Table of Contents
Learning goals for this chapter
By the end of this chapter you should be able to:
- Explain why parallel computing is used in HPC and what limits its benefits.
- Distinguish between key types of parallelism used in practice.
- Interpret scaling plots and basic performance metrics.
- Use simple formulas (Amdahl’s and Gustafson’s laws) to reason about speedup.
- Recognize common bottlenecks like load imbalance and communication overhead.
What is parallel computing (in the HPC context)?
Parallel computing means using multiple computing resources at the same time to solve one problem faster, handle larger problems, or both.
These resources can be:
- Multiple cores inside a single CPU.
- Multiple CPUs in a node.
- Multiple nodes in a cluster.
- GPUs and other accelerators.
Conceptually, parallel computing answers two questions:
- Decomposition: How can I break my problem into pieces that could be done at the same time?
- Coordination: How do these pieces communicate, synchronize, and share results?
The rest of this chapter gives you vocabulary and mental models to think about those two questions.
Performance basics: speedup, efficiency, and overhead
Parallel computing is almost always motivated by performance. To talk about performance quantitatively, three simple metrics are used frequently in HPC.
Speedup
Speedup measures how much faster a parallel version is compared to a reference serial (or less-parallel) version.
If $T_1$ is the execution time using one processing element (often 1 core) and $T_p$ is the time using $p$ processing elements, then
$$
S_p = \frac{T_1}{T_p}
$$
Interpretation:
- $S_p \approx p$: linear speedup (ideal, rarely achieved at large $p$).
- $S_p < p$: sublinear speedup (typical).
- $S_p > p$: superlinear speedup (unusual; can occur due to, e.g., cache effects).
Parallel efficiency
Efficiency normalizes speedup by the number of resources:
$$
E_p = \frac{S_p}{p} = \frac{T_1}{p \, T_p}
$$
- $E_p = 1$: perfect efficiency (every worker is 100% useful).
- $E_p < 1$: some fraction of time is “wasted” on overhead, idle time, etc.
Efficiency is especially important in HPC because computer time and energy are expensive. You may be able to use many nodes, but if efficiency is very low, you are wasting resources.
Sources of overhead
Anything that does not contribute directly to useful computation is overhead. Common overheads in parallel programs:
- Communication: exchanging data between threads or processes.
- Synchronization: waiting at barriers, locks, or for messages to arrive.
- Load imbalance: some workers finish early and sit idle.
- Startup costs: launching many processes/threads, initializing large data.
Parallel programming is mostly about reducing or hiding these overheads.
Types of parallelism: how work is divided
Many later chapters focus on specific programming models (OpenMP, MPI, CUDA, etc.). Here we focus on conceptual types of parallelism so you can recognize patterns in algorithms.
Task parallelism
In task parallelism (also called functional parallelism), different workers perform different operations or tasks, possibly on different data.
Examples:
- A simulation pipeline where one stage generates input, another runs a solver, and another post-processes results, all in a streaming fashion.

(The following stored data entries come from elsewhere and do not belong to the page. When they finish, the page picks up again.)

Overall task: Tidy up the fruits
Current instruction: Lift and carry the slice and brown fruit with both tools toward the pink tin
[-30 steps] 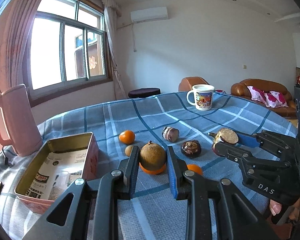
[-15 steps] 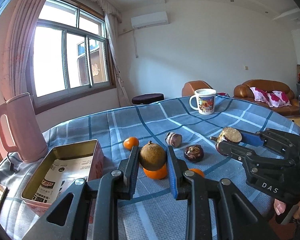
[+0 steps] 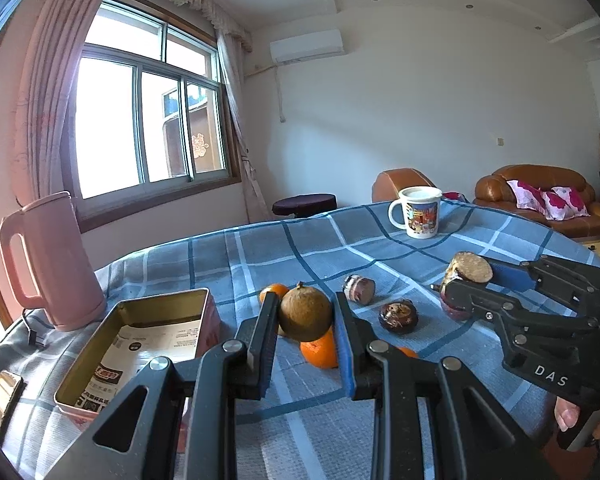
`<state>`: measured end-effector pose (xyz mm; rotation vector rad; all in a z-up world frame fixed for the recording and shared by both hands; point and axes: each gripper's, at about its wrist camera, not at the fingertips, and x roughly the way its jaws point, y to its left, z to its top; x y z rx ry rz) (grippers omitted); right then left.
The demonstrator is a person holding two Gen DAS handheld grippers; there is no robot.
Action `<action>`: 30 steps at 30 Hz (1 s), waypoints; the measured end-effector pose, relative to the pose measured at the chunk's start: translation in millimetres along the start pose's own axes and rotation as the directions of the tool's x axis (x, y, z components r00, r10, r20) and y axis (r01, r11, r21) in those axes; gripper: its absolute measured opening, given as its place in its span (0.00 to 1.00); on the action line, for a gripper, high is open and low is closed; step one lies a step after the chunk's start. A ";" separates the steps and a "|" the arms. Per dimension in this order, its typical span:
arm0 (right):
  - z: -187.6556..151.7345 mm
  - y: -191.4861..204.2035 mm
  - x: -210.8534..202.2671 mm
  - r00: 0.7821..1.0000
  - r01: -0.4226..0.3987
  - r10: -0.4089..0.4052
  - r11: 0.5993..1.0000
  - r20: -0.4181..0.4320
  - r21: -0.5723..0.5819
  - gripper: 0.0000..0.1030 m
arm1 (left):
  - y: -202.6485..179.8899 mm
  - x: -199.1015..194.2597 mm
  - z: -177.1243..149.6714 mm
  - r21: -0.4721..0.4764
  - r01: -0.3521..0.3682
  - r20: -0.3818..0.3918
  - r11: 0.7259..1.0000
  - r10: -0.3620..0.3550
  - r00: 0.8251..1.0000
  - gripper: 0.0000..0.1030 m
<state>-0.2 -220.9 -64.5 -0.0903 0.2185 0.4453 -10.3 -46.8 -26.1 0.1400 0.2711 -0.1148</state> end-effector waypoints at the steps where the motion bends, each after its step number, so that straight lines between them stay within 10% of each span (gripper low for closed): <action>1: 2.0 0.2 0.6 1.000 -0.003 0.003 1.000 0.002 -0.003 0.36 | 1.1 0.3 0.7 -0.002 -0.004 -0.001 1.000 0.004 1.000 0.27; 30: 79.5 68.3 66.4 0.977 -0.213 0.207 0.967 -0.059 -0.136 0.36 | 99.1 29.1 -1.5 -0.108 -0.188 -0.172 0.976 0.168 0.971 0.27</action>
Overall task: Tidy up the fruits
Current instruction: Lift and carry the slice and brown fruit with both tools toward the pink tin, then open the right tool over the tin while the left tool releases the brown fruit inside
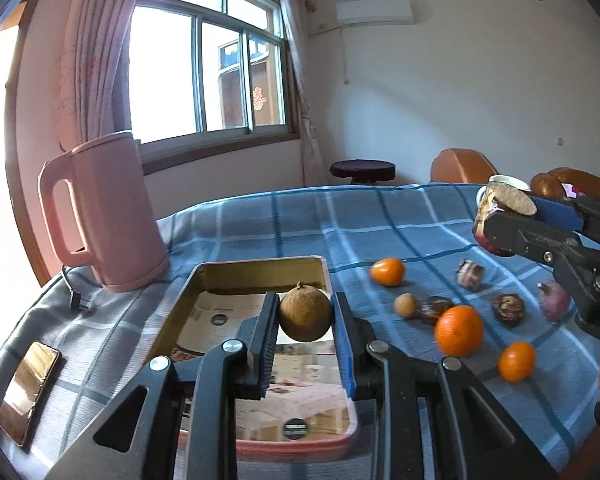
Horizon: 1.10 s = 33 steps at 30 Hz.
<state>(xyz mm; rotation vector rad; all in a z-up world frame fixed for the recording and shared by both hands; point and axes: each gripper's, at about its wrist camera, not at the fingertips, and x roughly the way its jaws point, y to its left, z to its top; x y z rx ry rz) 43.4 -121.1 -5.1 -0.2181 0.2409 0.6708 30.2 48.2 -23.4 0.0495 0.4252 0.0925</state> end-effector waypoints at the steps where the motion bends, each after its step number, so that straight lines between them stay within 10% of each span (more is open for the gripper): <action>1: 2.0 1.8 3.8 1.000 -0.007 0.007 1.000 -0.005 -0.003 0.36 | 3.4 1.8 0.2 0.000 -0.007 -0.005 1.000 0.007 1.000 0.27; 33: 6.3 59.8 145.6 0.953 -0.154 0.150 0.988 -0.264 0.005 0.36 | 73.2 67.2 7.4 -0.027 -0.052 -0.178 0.998 0.047 0.983 0.27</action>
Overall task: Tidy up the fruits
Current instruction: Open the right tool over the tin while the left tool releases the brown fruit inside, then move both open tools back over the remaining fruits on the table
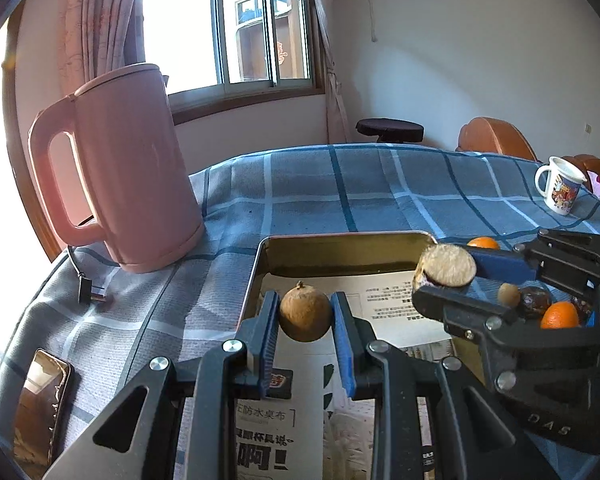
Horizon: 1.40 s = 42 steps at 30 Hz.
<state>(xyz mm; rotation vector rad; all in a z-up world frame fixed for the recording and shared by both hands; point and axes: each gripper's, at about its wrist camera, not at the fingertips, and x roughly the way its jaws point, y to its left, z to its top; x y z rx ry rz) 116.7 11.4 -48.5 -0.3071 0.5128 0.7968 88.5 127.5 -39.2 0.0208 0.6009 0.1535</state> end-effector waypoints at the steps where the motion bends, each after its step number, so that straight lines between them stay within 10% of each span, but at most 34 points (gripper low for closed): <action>1: -0.5 0.6 1.3 1.000 0.000 0.000 1.000 -0.003 0.000 0.36 | -0.1 0.9 -0.1 0.001 -0.001 -0.004 1.000 0.001 1.000 0.27; 24: -5.2 4.3 26.1 0.997 -0.005 0.006 1.000 -0.078 0.003 0.37 | -1.7 21.1 -4.8 0.028 -0.029 -0.075 0.999 0.031 0.997 0.27; 30: -4.5 4.7 24.2 0.998 0.010 -0.010 1.000 -0.067 -0.001 0.51 | 3.4 18.2 -5.1 0.009 -0.039 -0.070 0.999 0.040 0.997 0.27; 34: -3.6 2.6 17.8 0.999 0.007 -0.006 1.000 -0.052 0.016 0.62 | 8.1 10.0 -4.2 -0.014 -0.040 -0.058 0.999 0.039 0.998 0.38; 38: -5.6 -3.0 2.6 0.999 0.017 -0.016 0.999 -0.037 0.035 0.73 | 10.0 -8.1 -3.2 -0.034 -0.059 -0.015 0.998 0.059 0.998 0.70; 42: -10.5 -11.3 -17.2 0.999 0.037 -0.036 0.998 -0.021 0.052 0.77 | 2.4 -27.1 -3.3 -0.033 -0.029 0.027 0.999 0.029 0.999 0.74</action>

- Independent parameter sweeps: each worker runs the same code but with different input parameters; the work units (tasks) are logically independent.
- A multithreaded program where one thread handles I/O, another handles computation, another handles visualization.
Characteristics:
- Tasks may be heterogeneous and vary in cost.
- Tasks may communicate infrequently or not at all.
- Good for workflows with many independent or loosely coupled steps.
Key design questions:
- How do you identify independent tasks?
- How do you schedule them to keep all workers busy?
- What happens when tasks take very different amounts of time?
Data parallelism
In data parallelism, many workers perform the same operation on different pieces of data, often in lockstep.
Examples:
- Applying the same formula to each element of a large array.
- Updating each grid cell in a computational fluid dynamics simulation independently (subject to local neighbor data).
- Performing matrix–vector or matrix–matrix multiplication.
Characteristics:
- The main structure is: “for each element (or block of elements), do this.”
- Communication is often local (e.g., neighbor exchanges) or batched.
- Maps naturally to SIMD/vectorization and to GPU architectures.
Key design questions:
- How do you partition the data (blocks, cyclic patterns, etc.)?
- How much communication is needed between partitions?
- Are the operations on each partition truly independent or only partially so?
Combined patterns
Real applications often combine task and data parallelism, for example:
- Running many independent data-parallel simulations (a parameter sweep).
- Decomposing a grid domain (data parallel) and also offloading different solver stages as separate tasks.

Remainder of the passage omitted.